New: Release 4 File Series - May 2012
DTP Releases (December 2010), 2D/3D, with GUSAR Human Liver Microsomal Stability Prediction Data Added
This is the first one of a series of files which will be released over the next few months. These files will contain a successively curated structure set of all records of the Open NCI Database. The basis of this first file is the version of the Open NCI Database as provided by DTP in December 2010 ( 2D Coordinates SD File with 266,151 records). The file was processed in the following way:
- The originally provided data fields "Release", "Structure Source" and "Structure Evaluation" were preserved.
- All name fields of the original file were merged into one data field (""DTP names")
- Addition of hydrogen atoms was performed by CACTVS.
- 3D Atom coordinates have been calculated by CORINA (if the calculation failed, 2D coordinates were calculated by CACTVS).
- Data fields "Formula" and "Molecular Weight" were added (calculated by CACTVS).
- The IUPAC Structure Identifiers "Standard InChI" and "Standard InChIKey" (Version 1.04) were included as data fields.
- NCI/CADD's Structure Identifiers "FICTS", "FICuS", and "uuuuu" were calculated and added as data fields.
- The number of potential stereo centers on atoms and/or bonds has been included as data fields "Number of atom stereocenters" and "Number of bond stereo centers"; the additonal boolean field "Full atom and bond stereo specification" indicates whether full relative stereo configuration is available for the corresponding structure record (this field is missing if no stereo centers are present).
This succeeded for 265,242 of the 266,151 original structure records.
GUSAR QSAR Model Application for the prediction of human liver microsomal stability. Thirty five QSAR models created by GUSAR were used to generate a consesus prediction of the microsomal stability of the chemical structures contained in this file. Each compound in the file is classified as stable or unstable (data field "GUSAR Human Liver Microsomal Stability Prediction ). The prediction output also includes an assessment of the applicability domain as provided by GUSAR (data field "GUSAR Human Liver Microsomal Stability Prediction AD). This succeeded for 196,460 of the 265,242 structure records.
This version of the NCI Open Database, which adds ~15,000 new structures, is not included in our Enhanced NCI Database Browser web service. We are also aware that beyond that the PubChem version of the NCI database contains ~15,000 addtional structure records. We are currently in the process to analyze overlap between both sources.
265,242 structures in SDF format. This is a 198 MB gzipped file that uncompresses to about 1.2 GB.

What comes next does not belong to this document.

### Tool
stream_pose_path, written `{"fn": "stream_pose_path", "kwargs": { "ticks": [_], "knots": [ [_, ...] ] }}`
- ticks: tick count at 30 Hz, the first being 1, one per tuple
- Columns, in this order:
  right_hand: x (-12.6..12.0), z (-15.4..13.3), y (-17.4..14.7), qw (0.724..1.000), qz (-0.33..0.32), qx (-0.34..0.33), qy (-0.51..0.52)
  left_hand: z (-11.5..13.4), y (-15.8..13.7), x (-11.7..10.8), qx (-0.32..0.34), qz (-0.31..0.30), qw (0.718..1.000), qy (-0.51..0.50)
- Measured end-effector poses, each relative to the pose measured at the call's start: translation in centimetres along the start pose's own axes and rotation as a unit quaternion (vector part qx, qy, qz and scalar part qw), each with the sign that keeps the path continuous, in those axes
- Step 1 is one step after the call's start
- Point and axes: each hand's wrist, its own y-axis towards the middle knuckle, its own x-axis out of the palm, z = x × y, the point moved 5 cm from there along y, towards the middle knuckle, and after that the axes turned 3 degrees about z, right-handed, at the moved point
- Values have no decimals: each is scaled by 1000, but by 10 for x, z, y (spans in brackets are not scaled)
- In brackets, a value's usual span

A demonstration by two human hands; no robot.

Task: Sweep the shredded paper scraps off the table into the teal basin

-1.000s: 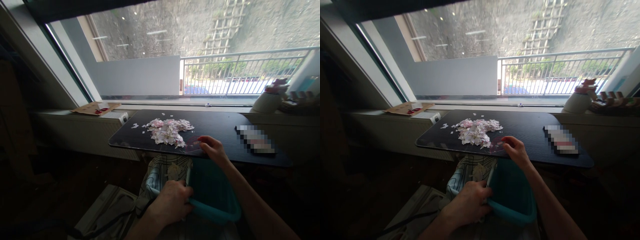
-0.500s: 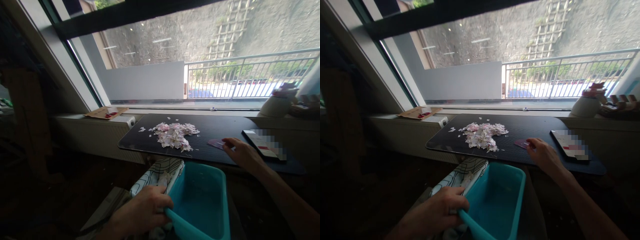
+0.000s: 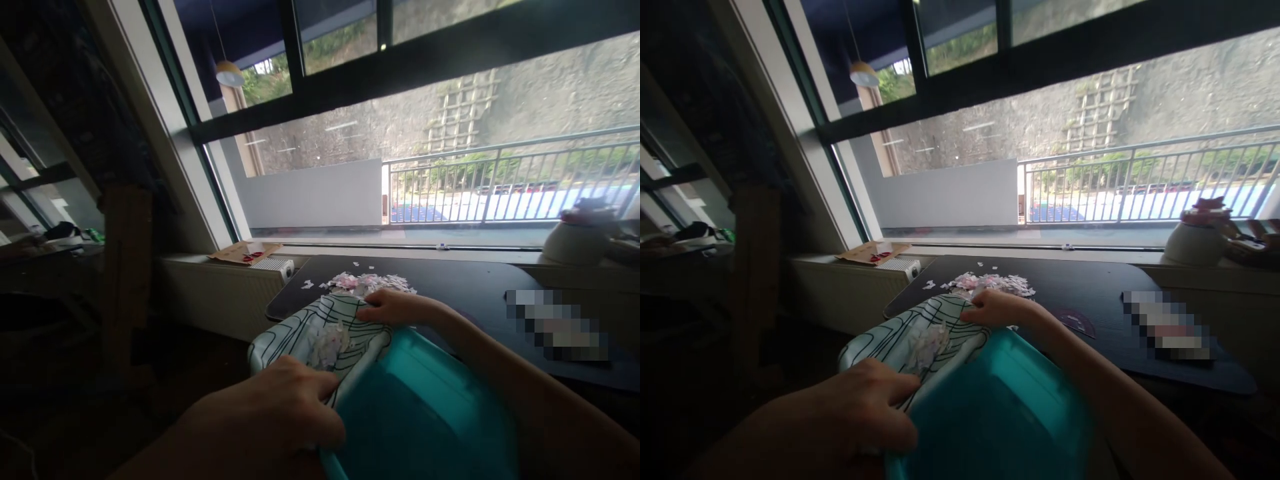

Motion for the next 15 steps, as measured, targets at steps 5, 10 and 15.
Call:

DownloadRelease 3 Files - September 2003
September 2003 SD File of Combined DTP Releases, 2D/3D, with Canonical Properties Added
The most complete collection of Open NCI Database compounds as of September 2003 that we are aware of. These are 260,071 structures, combined from DTP releases from Oct. 1999, Aug. 2000, Feb. 2003, and Sep. 2003. All the identifier-type information that we were able to associate with the structures are included in this file: NSC numbers; DTP names for ~53,000 records (including some WLN strings); Unique SMILES, calculated by CACTVS according to Daylight's original (1989) canonicalization rules; the new IUPAC/NIST InChI chemical identifier (calculated with [beta] version 0.932 of NIST's program); IUPAC names, calculated with ACD/Lab's program ACD/Name Batch; eight different CACTVS hash codes, including a tautomer-invariant but stereochemistry-, multifragment-, charge- and isotope-sensitive hash code that is essentially a unique, calculable identifier for any (small-molecule) chemical. Additional properties, some of them helpful to categorize structures when dealing with several databases simultaneously, are explained in the Technical Notes.
The 2003 DTP releases now have many structures with at least some, if not full, stereochemistry specification. This allowed 3D coordinates of reliable stereoisomers to be calculated in many cases. Where such 3D structures would have potentially shown the wrong chemical, or would otherwise have been doubtful, 2D coordinates were kept. See the Technical Notes for more details. Also be aware of the fact that for a very large number of entries (on the order of 100,000), the structure shown in the 2003 DTP releases is slightly different from that shown in previous releases. In the vast majority of those cases, the structure is now represented as a different tautomer.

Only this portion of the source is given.